If a PR person earns coverage of your company in the Wall Street Journal, they’ve basically done their job. But what if that Wall Street Journal article didn’t ultimately lead to the business outcome you wanted? Well, usually the agency eventually gets canned. 

Even though it isn’t technically the PR agency’s fault, representing clients in the grand scheme of that client’s desired results is the agency’s responsibility. To effectively do that, agencies must reinvent themselves by being accountable for those business results. Agency and client alike should be married, transparent, and completely aligned in their goals to drive the client’s business outcomes — and that happens with OR.  

Let’s do some role playing to illustrate how the OR process works in six steps: 

The OR Process

Step 1: Choose Your Outcome

There are six categories of outcomes to choose from. Each category has multiple subcategories, but let’s say you’re a hip, young restaurant in a trendy area looking to boost recruiting and talent acquisition, and choose that as your desired outcome. 

Step 2: Outcome Summit

The Outcome Summit is the first order of business for a client and our agency once the outcomes have been selected. Both the OR team and the client coordinate an Outcome Summit to kick off the campaign together, and create outcome personas — or the people you believe will be influenced by the outcome you want to achieve.
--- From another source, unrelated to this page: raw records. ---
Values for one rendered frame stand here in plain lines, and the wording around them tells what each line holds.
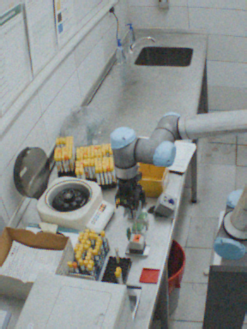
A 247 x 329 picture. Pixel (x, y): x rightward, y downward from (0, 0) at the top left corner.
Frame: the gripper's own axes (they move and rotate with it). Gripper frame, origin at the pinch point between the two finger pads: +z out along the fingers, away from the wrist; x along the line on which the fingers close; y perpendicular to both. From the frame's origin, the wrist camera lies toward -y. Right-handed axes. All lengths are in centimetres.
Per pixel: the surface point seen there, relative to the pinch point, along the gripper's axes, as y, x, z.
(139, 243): 1.9, 1.1, 13.7
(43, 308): 52, -13, -9
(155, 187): -31.2, 0.4, 14.2
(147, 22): -240, -45, 11
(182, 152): -63, 7, 19
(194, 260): -69, 13, 108
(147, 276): 12.2, 6.0, 20.4
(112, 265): 10.0, -7.5, 18.7
For example, in recruiting and talent acquisition, a good desired outcome persona to focus on is a millennial female who works in the hospitality industry in a major metropolitan area. The OR team then works with your team to determine which credibility assets make the most sense for this persona. 

On to the next step… 

Step 3: KPI Alignment

Overall KPIs should be set for each persona and tracked incrementally with milestones and credibility asset benchmarks along the way. Generally speaking, KPI benchmarks should be set on a three, six, or twelve-month rolling basis. 

In our example, some targeted credibility assets for the specific female millennial persona include earned media coverage in millennial lifestyle blogs, such as PopSugar and Well+Good, a “Best Place to Work” award for your company in major media outlets, or a spotlight speaking engagement on a millennial workforce topic at TEDx, and so on.

Step 4: Execution

Here’s where the real fun begins — not to mention the real accountability!
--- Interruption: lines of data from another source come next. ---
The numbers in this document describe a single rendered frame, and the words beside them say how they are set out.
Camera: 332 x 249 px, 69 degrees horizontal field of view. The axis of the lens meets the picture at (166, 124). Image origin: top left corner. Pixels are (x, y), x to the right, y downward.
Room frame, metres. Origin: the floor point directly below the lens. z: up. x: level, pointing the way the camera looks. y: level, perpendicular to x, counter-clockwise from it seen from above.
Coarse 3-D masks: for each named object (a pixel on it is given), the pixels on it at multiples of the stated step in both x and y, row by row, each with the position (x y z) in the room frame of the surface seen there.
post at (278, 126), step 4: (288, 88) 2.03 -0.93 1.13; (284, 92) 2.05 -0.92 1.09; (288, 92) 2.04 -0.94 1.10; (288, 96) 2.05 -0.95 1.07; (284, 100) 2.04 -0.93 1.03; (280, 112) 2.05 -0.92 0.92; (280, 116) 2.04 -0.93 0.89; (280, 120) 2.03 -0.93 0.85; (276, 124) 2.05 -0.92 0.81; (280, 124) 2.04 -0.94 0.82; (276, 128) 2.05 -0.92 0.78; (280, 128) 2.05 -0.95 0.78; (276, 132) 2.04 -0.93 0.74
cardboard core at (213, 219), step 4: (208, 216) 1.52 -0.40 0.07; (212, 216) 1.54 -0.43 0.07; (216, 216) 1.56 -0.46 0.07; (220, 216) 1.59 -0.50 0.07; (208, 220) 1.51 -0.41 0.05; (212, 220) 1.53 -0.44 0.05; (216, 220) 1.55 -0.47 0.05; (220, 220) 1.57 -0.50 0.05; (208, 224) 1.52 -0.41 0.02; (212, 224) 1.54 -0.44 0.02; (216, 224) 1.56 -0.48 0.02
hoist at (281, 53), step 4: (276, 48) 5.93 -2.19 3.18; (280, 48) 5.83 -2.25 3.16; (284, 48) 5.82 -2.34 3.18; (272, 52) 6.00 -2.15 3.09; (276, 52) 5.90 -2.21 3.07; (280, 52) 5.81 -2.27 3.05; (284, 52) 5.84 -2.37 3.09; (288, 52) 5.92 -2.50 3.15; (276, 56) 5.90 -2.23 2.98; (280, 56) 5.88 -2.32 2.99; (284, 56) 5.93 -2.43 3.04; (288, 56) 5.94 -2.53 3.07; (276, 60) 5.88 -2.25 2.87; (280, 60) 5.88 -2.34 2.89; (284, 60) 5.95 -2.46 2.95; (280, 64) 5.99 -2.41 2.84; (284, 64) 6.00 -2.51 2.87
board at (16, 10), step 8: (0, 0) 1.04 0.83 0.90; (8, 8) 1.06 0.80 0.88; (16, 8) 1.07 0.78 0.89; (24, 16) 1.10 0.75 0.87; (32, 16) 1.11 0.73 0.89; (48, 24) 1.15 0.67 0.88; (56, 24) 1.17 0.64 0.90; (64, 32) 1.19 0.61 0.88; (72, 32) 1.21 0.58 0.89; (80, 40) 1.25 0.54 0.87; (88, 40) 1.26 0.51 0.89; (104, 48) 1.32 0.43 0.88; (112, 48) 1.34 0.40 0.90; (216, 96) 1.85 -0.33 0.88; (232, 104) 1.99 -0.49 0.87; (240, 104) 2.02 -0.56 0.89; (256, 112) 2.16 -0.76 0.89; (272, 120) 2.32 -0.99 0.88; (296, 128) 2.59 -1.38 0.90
OR pros will get that media coverage in PopSugar by further nurturing relationships with lifestyle bloggers and continue to be fluent in what they’re interested in. If the speaking engagement at TEDx is the number one priority, the team  content whiz who understands how to draft speaking abstracts, or other team members who know how to nurture relationships with decision-makers at speaking events like TEDx, will make these credibility assets a reality.

Step 5: Amplification

Staying with the millennial female buyer persona in the previous steps as our example — once the credibility assets are secured in Step 4, the OR team will create amplification assets in Step 5. 

These amplification assets showcase the credibility assets in front of the audience that fits the description of the targeted buyer persona — a millennial female who works in hospitality in major metropolitan cities. 
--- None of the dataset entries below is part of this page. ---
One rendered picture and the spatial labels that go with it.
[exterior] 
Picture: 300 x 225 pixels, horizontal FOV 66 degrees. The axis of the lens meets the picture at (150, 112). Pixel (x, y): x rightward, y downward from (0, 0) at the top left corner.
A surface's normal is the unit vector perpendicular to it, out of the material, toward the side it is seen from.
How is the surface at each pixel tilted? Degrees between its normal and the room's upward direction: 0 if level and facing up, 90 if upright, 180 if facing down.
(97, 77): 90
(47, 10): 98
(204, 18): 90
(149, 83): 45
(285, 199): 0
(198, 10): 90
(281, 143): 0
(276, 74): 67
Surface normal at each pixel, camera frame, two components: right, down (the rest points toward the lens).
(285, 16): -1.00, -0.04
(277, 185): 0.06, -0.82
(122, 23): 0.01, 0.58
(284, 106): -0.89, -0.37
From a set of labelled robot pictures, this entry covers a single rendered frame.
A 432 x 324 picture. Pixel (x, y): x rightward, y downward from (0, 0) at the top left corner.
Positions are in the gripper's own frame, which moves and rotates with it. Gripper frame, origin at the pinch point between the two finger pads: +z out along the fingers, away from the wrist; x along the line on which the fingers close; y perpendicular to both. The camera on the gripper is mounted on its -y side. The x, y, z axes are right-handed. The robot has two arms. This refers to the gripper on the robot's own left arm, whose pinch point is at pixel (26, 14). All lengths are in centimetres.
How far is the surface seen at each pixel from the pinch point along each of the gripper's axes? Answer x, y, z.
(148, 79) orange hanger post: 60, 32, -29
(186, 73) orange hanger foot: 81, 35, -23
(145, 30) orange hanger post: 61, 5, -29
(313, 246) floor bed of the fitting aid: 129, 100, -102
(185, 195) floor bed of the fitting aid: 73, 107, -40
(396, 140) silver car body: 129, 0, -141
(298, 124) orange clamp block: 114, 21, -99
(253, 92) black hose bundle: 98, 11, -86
They could be anything from Instagram sponsored posts, Google Ads, landing pages with lead capture forms, email newsletters, or more. 

Step 6: Optimization & Analytics

Using the millennial female buyer persona mentioned above, you could take the audience from the amplification asset to a custom careers landing page with a lead capture form to convert them to the restaurant’s recruitment pipeline. 

While the OR process is wrapped up, Step 6 remains ongoing. The OR team uses current results to deliver custom measurement reports to track the analytics and KPIs that are meaningful to the client for their desired outcomes. In the case of our example, these continuous metrics would be geared toward whether the campaign was able to help facilitate a recruiting and talent acquisition pipeline for the client. 


Outcome Relations disrupts the outdated public relations agency framework. Ultimately, by creating an inherent level of accountability for the usual imprecise PR metrics, the result is that the OR campaign drives the true outcomes needed by the client to support their company goals.

Which of the 6 OR steps do you think makes the strongest impact on the outdated PR model?